Levy-Pounds is due to speak at the 2015 Criminal Justice Institute for lawyers on Aug. 17, on "things Minnesota's criminal justice system can work toward to eliminate racism." She said one of those changes began with the Minneapolis City Council's recent decision to do away with spitting and lurking laws, which she said unfairly targeted minorities.

"We have to start with the notion of use of low-level arrests," said Levy-Pounds. "This is a huge part of the criminal justice system." She pointed out that many of the police shootings that are being questioned, or in a couple of cases prosecuted, started with a stop of a black person for a busted taillight or some other petty offense. That leads to mistrust between police and the black community, and often starts a process in which a poor person is ticketed, can't pay the fine, then winds up in a spiral of offenses.

Kroll, however, said those stops are essential to police work.

"It's the little nuisance crimes that lead to bigger crimes," said Kroll. "When you are wanted for armed robbery, don't jaywalk."
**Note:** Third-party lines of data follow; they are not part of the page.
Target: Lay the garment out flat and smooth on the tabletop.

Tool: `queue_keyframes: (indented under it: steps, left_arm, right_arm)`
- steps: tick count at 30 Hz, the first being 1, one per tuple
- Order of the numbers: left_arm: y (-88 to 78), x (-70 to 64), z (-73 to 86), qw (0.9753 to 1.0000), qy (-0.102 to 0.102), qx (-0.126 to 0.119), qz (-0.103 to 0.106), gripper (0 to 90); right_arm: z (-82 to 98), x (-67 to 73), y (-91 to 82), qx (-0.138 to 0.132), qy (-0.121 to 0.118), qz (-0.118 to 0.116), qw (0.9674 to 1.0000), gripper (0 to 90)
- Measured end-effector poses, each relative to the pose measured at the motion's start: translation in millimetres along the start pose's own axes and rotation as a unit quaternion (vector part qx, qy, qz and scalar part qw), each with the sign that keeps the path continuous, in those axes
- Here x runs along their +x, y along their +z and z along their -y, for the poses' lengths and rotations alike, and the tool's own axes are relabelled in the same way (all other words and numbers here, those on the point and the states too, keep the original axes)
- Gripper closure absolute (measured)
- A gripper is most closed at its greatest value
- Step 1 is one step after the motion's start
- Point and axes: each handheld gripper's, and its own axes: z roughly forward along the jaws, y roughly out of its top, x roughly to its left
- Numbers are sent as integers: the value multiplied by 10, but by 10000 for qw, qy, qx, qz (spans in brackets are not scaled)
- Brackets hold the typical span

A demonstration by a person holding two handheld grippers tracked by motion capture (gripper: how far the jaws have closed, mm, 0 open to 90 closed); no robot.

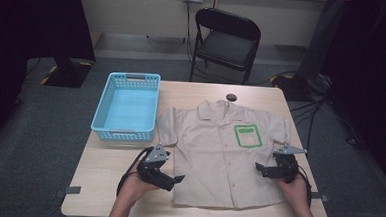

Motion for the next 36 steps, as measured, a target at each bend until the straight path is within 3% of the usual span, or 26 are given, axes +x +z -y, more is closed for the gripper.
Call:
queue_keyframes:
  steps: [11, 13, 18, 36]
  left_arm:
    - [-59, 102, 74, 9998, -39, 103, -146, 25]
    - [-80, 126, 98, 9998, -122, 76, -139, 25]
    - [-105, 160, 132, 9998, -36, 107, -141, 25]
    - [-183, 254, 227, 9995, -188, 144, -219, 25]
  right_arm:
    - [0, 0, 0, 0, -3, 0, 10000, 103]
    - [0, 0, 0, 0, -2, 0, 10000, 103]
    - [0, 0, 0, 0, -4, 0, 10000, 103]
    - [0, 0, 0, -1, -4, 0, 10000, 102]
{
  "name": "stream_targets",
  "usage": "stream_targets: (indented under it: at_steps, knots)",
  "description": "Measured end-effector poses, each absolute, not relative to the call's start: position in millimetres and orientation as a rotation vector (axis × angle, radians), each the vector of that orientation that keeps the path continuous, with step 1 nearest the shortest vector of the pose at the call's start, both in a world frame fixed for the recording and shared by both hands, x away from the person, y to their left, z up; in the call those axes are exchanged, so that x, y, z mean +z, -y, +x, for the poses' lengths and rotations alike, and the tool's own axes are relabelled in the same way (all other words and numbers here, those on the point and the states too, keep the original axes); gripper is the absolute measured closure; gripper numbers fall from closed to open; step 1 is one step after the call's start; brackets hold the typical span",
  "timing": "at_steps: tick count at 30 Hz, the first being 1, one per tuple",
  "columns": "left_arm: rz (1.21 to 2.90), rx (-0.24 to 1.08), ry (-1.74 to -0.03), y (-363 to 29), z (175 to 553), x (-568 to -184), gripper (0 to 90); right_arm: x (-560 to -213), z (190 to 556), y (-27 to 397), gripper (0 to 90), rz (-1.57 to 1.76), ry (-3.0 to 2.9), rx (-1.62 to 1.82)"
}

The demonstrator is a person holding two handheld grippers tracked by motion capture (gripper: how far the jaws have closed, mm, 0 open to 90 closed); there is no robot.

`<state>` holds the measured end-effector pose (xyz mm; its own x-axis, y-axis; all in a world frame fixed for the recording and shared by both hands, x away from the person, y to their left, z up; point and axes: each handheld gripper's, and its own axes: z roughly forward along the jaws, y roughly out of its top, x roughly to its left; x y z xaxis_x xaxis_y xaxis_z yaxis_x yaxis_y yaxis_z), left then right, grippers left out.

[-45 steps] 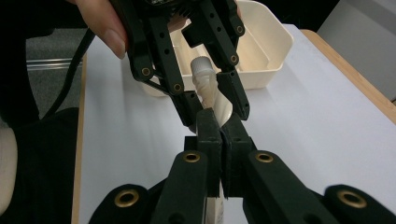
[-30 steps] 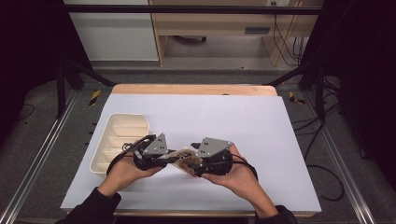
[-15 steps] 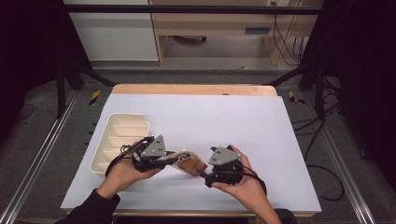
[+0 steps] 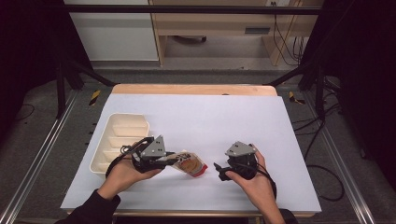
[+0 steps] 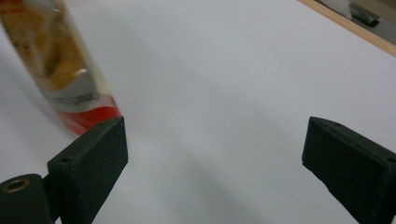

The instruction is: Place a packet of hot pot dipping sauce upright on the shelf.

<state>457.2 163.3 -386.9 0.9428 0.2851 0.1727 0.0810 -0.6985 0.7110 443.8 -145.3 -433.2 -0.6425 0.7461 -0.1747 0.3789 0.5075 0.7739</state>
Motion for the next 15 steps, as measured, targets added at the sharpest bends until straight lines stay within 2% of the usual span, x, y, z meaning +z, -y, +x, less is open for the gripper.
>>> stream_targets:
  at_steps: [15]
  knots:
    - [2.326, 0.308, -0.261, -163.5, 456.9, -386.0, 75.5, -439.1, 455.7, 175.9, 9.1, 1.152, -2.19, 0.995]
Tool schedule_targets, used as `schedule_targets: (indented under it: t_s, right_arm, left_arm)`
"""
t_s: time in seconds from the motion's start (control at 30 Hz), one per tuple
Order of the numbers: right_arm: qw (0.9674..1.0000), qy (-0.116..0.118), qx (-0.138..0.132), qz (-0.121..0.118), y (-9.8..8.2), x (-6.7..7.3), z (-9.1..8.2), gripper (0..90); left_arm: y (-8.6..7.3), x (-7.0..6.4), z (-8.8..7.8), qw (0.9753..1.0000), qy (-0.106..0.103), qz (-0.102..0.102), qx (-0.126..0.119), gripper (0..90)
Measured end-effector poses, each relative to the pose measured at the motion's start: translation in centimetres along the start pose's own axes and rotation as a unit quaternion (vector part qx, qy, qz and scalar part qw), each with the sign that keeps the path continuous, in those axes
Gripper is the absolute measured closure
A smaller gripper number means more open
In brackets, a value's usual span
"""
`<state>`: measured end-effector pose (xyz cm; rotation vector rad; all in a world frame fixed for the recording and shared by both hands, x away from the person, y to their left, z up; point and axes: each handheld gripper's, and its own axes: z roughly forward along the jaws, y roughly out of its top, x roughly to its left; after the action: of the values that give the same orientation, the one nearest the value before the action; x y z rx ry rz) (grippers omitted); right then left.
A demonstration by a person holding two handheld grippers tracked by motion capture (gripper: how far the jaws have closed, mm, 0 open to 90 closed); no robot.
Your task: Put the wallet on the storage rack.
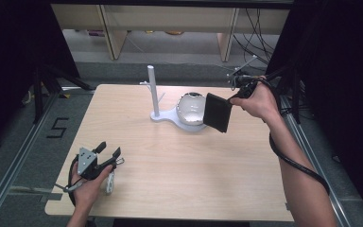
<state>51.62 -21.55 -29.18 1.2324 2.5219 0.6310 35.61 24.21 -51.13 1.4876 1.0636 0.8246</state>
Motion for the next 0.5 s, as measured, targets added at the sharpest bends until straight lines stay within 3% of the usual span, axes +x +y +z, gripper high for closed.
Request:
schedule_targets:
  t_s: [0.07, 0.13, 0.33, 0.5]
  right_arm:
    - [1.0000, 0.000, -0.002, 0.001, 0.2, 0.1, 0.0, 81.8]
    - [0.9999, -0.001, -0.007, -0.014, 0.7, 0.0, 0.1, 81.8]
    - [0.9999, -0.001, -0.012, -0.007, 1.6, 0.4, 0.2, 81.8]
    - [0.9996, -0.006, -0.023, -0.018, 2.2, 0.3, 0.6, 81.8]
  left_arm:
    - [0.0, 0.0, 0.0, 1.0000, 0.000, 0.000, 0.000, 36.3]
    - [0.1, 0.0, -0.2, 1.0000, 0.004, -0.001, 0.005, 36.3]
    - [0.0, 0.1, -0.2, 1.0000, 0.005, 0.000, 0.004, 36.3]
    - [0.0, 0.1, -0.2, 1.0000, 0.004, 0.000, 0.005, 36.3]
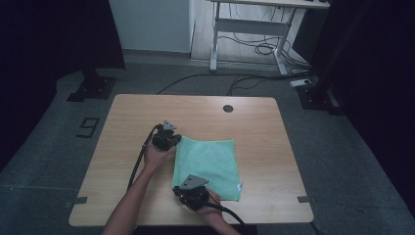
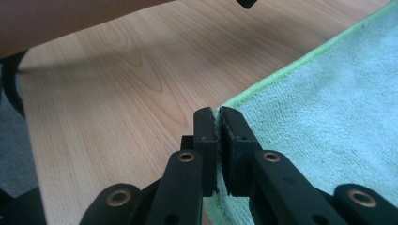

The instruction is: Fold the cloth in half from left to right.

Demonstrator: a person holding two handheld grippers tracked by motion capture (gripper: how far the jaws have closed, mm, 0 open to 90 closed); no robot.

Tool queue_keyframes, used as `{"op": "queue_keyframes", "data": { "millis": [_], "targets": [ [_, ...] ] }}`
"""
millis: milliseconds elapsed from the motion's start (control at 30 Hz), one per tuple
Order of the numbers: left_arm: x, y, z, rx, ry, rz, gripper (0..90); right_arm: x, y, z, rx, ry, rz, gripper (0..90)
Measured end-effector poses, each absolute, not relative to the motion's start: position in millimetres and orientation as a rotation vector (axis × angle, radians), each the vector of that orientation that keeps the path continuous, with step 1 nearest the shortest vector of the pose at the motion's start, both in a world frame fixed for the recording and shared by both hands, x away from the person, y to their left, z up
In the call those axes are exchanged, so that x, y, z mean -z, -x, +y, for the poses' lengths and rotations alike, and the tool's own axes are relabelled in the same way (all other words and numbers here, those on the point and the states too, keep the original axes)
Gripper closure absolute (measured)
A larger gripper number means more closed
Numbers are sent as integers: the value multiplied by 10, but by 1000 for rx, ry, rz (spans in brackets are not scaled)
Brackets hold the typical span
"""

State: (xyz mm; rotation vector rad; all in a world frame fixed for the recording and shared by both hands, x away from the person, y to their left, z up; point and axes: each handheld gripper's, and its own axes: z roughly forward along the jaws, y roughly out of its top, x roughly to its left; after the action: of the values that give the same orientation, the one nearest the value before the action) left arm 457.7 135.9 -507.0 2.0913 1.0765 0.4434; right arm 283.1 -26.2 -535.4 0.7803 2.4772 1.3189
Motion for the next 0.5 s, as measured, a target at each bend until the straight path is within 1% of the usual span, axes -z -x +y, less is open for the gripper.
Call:
{"op": "queue_keyframes", "data": {
  "millis": [300, 500],
  "targets": [
    [5062, -4570, 1347, -430, -2103, 1070, 882, 5359, -2851, -290, -1337, -799, 2477, 849],
    [4959, -4537, 1373, -441, -2109, 1050, 883, 5341, -2852, -290, -1353, -793, 2462, 848]
  ]
}}
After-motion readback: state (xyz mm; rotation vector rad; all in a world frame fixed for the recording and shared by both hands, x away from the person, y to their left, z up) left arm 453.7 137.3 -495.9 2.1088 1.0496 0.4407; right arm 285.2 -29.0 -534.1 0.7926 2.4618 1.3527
I asked Levy-Pounds if the demonstrations, some of which in other states have turned violent, were actually helping to divide people.

"I don't think you could divide people more [than they are now]," she said. The protests "are actually exposing hidden attitudes that people have that have been there all along."

I asked Kroll if protests have any positive impact.

"No, not at all," said Kroll. "It's been destructive. I don't think an increase in attention or more videos are going to do anything."

Kroll said protesters have been way too quick to jump into action and assume a police officer is guilty of overreaction before the evidence is in. He said that in many cases there's evidence that the officer's actions were justified, but those findings are dismissed by protesters.

That's because distrust of the criminal justice system is well earned, said Levy-Pounds. She said officers who don't have much experience with minorities are "dropped into neighborhoods and expected to do a good job. Police culture needs to be re-examined."

So do the motivations of protesters, Kroll said.

"If black lives matter, where are they when a black person kills a black person?" Kroll asked. "Where is the outrage?"

So there we have it, a year of deaths, of protests, of rancor. Farther apart than ever.